Two Cabinet-level departments — Energy and Education — were
created under Mr. Carter, as was the Superfund to clean up toxic-waste sites.
The Alaska National Interest Lands Conservation Act more than doubled the size
of the national park and wildlife refuge system.
Mr. Carter was ahead of his time on environmental issues. In
June 1979, he installed 32 solar panels on the roof of the West Wing of the
White House, telling reporters that the point was to harness “the power of the
sun to enrich our lives as we move away from our crippling dependence on
foreign oil.”
“A generation from now, this solar heater can either be a
curiosity, a museum piece, an example of a road not taken, or it can be a small
part of one of the greatest and most exciting adventures ever undertaken by the
American people,” Mr. Carter said. Reagan removed the panels in 1986.
His relations with Congress were often strained, even though
it was controlled by his party, but he had more success than most modern
presidents at winning passage of his legislative proposals.
With the deregulation of the airline and trucking
industries, Mr. Carter set in motion a movement that picked up steam under
Reagan and his conservative allies. The military buildup under Reagan was often
credited with hastening the collapse of the Soviet Union, but that buildup
began under Mr. Carter.
Inflation was a constant scourge to his administration, but
it was Mr. Carter who appointed Paul Volcker chairman of the Federal Reserve.
Volcker was later hailed as the man who broke the back of inflation in the
early 1980s, when Reagan was president.
In the 2018 Post interview, Mr. Carter said he had “a lot of
regrets” from his time in office, mainly over the Iran hostage crisis and his
not having done more to unify the Democratic Party. He said he was most proud
of the Camp David Accords, his work to normalize relations with China and his
focus on human rights.
“I kept our country at peace and championed human rights,
and that’s a rare thing for post-World War II presidents to say,” he said,
adding that he was also proud that he “always told the truth.”
Roving ambassador
Mr. Carter was a former president for more than four decades
— longer than anyone else in history — and he was only the second to live to
94, after George H.W. Bush, who died in
2018.
He dedicated his postpresidential life to public service at
home and supporting democracy and human rights abroad. It was a career that
even some of his supporters said seemed better suited to him than being
president.
“Nothing about the White House so became Mr. Carter as his
having left it,” historian Douglas Brinkley wrote in “The Unfinished
Presidency,” a 1998 account of Mr. Carter’s life after the presidency.

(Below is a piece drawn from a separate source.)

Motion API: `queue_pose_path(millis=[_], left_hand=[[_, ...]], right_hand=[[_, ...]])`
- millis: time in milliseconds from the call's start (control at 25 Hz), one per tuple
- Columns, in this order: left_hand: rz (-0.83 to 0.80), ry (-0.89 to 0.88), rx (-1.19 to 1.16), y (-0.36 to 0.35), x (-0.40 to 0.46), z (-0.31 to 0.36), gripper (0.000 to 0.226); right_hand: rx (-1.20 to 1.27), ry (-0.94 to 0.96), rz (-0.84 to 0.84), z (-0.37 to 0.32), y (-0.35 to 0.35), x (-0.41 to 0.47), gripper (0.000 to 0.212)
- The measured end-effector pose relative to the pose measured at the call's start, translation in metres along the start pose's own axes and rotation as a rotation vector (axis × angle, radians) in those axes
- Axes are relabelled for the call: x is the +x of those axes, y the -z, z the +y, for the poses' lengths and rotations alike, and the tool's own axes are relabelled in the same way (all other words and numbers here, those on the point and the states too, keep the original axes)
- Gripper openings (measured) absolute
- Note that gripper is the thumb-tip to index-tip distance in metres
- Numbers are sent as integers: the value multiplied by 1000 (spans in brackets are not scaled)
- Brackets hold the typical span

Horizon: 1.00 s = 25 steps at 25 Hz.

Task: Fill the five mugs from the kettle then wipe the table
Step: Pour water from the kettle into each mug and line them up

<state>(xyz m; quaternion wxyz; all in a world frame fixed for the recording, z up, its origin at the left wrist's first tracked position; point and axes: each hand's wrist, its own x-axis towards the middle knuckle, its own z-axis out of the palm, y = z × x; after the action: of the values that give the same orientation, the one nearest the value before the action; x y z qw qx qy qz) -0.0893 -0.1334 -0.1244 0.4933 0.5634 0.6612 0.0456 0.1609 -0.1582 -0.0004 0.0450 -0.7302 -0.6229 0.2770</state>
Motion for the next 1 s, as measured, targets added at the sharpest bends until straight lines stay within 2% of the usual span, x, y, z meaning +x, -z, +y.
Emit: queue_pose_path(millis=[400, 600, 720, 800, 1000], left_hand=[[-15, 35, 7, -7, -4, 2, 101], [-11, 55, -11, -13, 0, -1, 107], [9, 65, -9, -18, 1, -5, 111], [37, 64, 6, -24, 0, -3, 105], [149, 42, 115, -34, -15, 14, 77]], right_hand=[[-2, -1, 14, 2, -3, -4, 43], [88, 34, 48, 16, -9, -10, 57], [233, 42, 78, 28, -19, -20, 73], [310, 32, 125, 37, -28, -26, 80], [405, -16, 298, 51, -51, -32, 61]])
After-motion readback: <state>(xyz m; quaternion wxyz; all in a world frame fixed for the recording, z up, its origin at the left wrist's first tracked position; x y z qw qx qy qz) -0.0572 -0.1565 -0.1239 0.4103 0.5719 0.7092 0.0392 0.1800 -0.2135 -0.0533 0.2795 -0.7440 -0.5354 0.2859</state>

Mr. Carter lived more modestly than any ex-president since
Harry S. Truman, whom Mr. Carter called his favorite president. He and Rosalynn
lived in Plains until the end in the ranch house that they built for themselves
in 1961, and where Mr. Carter will be buried with her next to a shady willow
tree near a pond that he helped dig.
Mr. Carter declined the corporate board memberships and
lucrative speaking engagements that have made other ex-presidents tens of
millions of dollars. He said in the 2018 interview that he didn’t want to
“capitalize financially on being in the White House.”
“I don’t see anything wrong with it; I don’t blame other
people for doing it,” Mr. Carter said. “It just never had been my ambition to
be rich.”
Instead, he wrote 33 books on topics ranging from war to
woodworking, which gave him a comfortable retirement income. He also won three
Grammy Awards for his recordings of audio versions of his books.
For decades, the Carters spent a week a year building homes
with Habitat for Humanity, the Georgia-based nonprofit organization that
constructs housing for low-income people. Wearing their own tool belts, they
helped build or renovate about 4,300 homes in 14 countries.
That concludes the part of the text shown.